* _What you are asked to do_:
Repeat the first line of the listing and each line after it, exactly, through the line containing "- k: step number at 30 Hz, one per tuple".

* _Input data_:
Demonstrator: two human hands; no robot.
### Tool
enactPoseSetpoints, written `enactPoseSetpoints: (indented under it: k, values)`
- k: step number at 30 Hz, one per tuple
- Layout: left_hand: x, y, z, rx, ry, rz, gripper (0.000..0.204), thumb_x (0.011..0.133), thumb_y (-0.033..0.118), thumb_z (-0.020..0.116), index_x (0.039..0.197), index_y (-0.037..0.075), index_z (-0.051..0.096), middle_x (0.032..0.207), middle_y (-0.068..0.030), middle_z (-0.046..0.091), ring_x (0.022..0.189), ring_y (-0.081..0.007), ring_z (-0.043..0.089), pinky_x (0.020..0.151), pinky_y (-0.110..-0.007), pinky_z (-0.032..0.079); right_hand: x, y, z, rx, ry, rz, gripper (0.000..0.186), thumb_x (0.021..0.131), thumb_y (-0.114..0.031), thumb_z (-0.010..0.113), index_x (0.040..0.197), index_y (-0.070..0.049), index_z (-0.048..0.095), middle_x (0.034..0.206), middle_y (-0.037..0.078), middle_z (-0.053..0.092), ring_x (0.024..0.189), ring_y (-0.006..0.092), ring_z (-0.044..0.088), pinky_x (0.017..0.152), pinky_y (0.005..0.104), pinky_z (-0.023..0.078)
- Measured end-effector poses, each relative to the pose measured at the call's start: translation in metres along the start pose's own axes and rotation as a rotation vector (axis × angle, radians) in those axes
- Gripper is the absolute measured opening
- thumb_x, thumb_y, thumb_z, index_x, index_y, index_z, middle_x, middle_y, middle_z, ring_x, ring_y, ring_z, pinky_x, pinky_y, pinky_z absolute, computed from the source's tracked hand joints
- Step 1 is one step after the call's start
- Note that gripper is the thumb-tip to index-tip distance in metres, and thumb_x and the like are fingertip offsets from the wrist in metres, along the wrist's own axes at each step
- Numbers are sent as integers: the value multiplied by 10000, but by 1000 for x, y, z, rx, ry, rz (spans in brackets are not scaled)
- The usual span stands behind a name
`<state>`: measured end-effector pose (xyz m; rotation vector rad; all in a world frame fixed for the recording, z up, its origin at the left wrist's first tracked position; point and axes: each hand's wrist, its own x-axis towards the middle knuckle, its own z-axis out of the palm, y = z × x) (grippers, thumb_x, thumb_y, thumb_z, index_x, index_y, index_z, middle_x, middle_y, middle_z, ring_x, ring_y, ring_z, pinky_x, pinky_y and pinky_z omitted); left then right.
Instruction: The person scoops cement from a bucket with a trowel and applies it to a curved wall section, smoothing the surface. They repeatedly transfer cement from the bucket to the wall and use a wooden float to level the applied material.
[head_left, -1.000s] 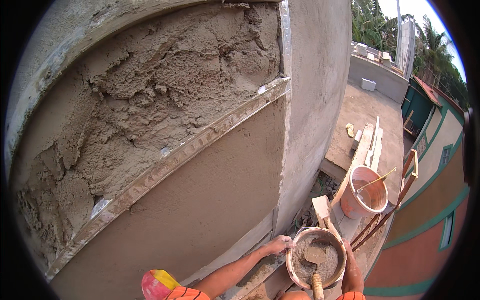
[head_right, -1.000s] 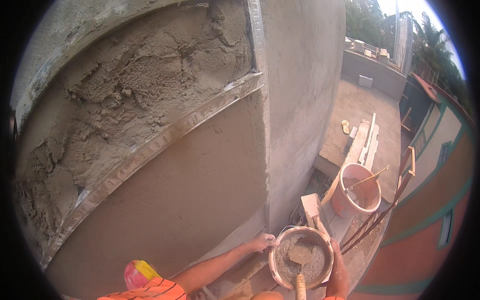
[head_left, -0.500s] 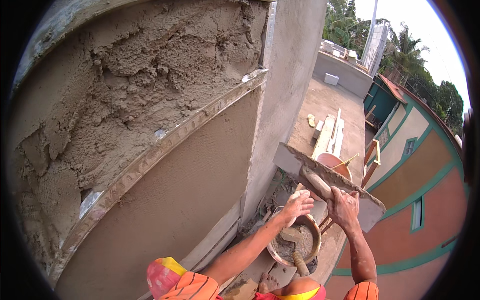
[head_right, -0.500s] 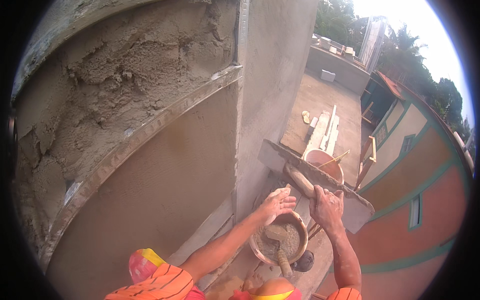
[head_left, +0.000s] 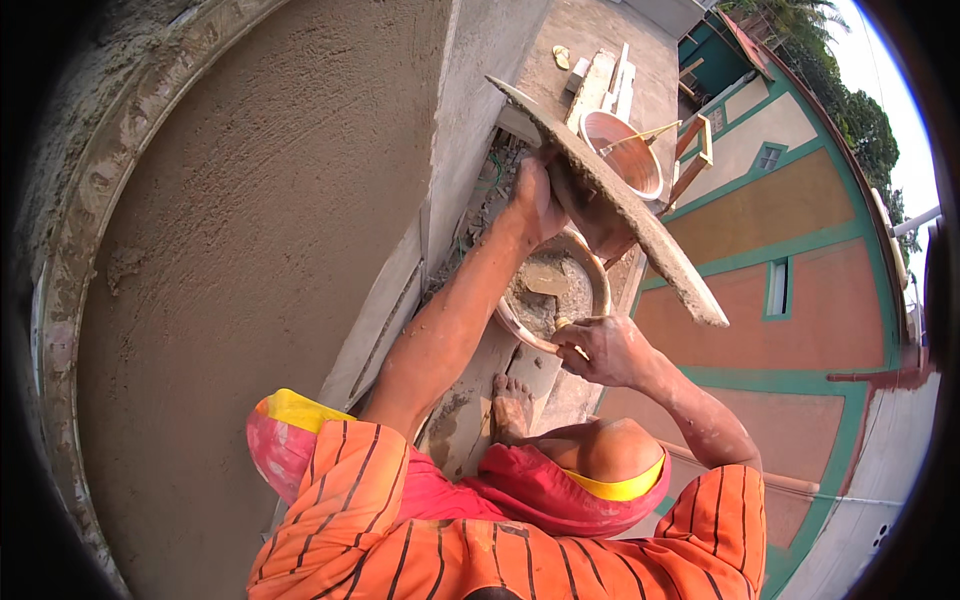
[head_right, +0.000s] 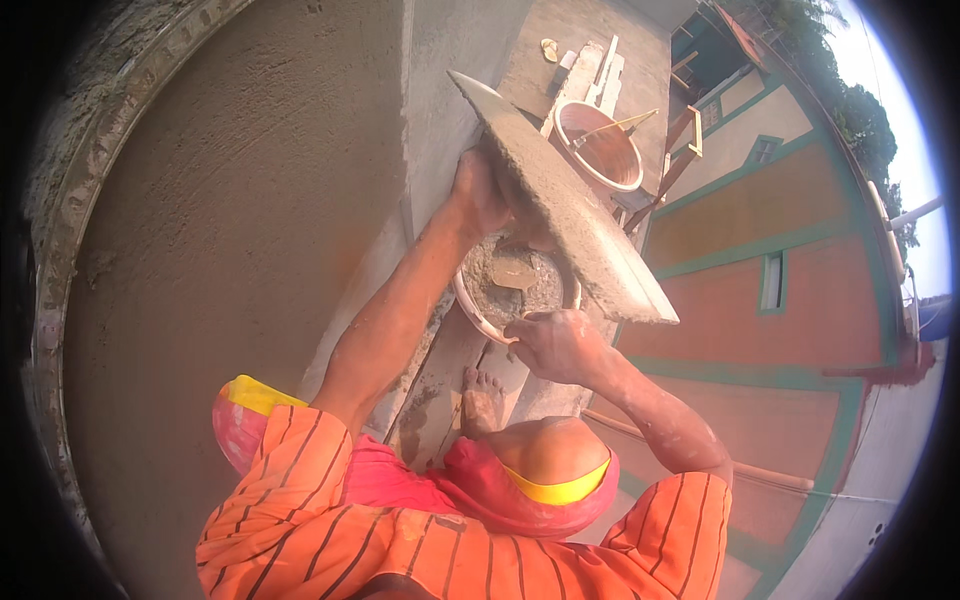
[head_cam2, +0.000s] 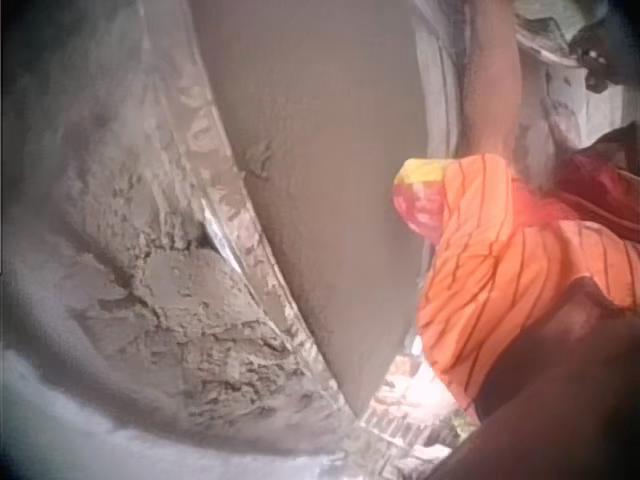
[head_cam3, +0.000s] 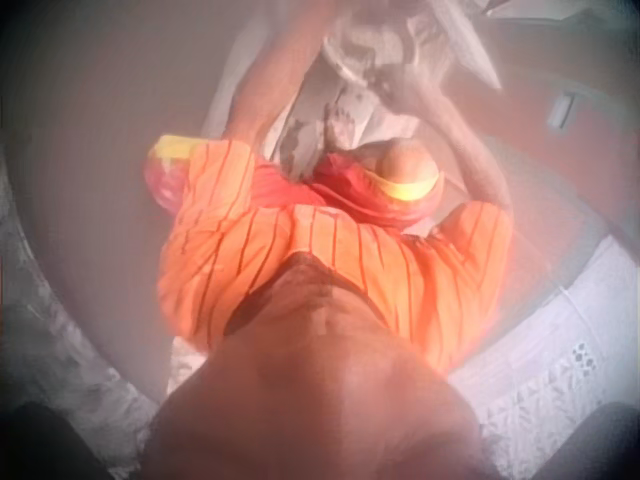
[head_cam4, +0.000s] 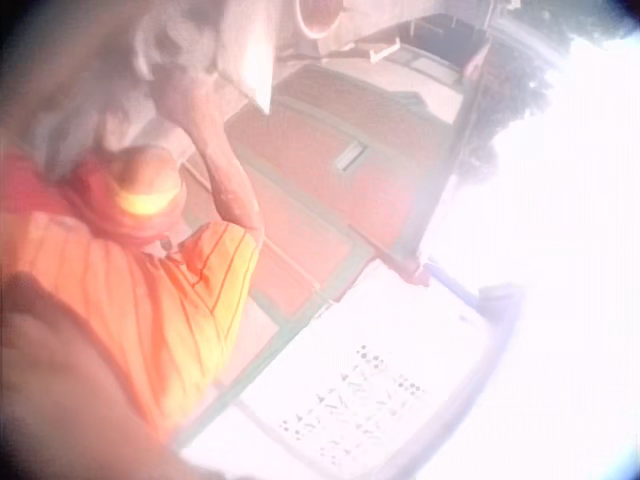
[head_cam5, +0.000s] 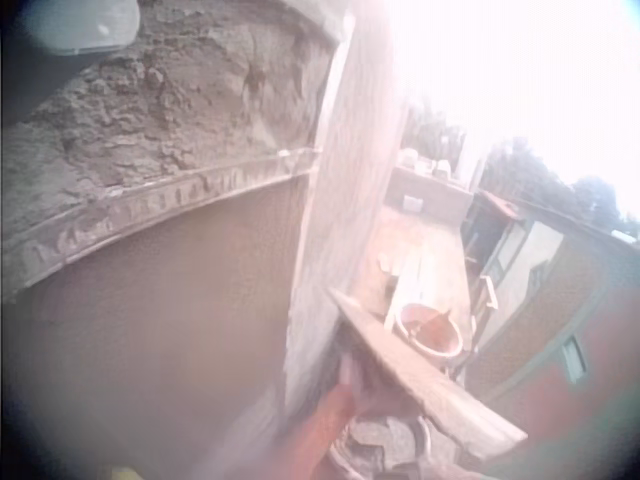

* _Finished exercise_:
Demonstrator: two human hands; no robot.
### Tool
enactPoseSetpoints, written `enactPoseSetpoints: (indented under it: k, values)`
- k: step number at 30 Hz, one per tuple

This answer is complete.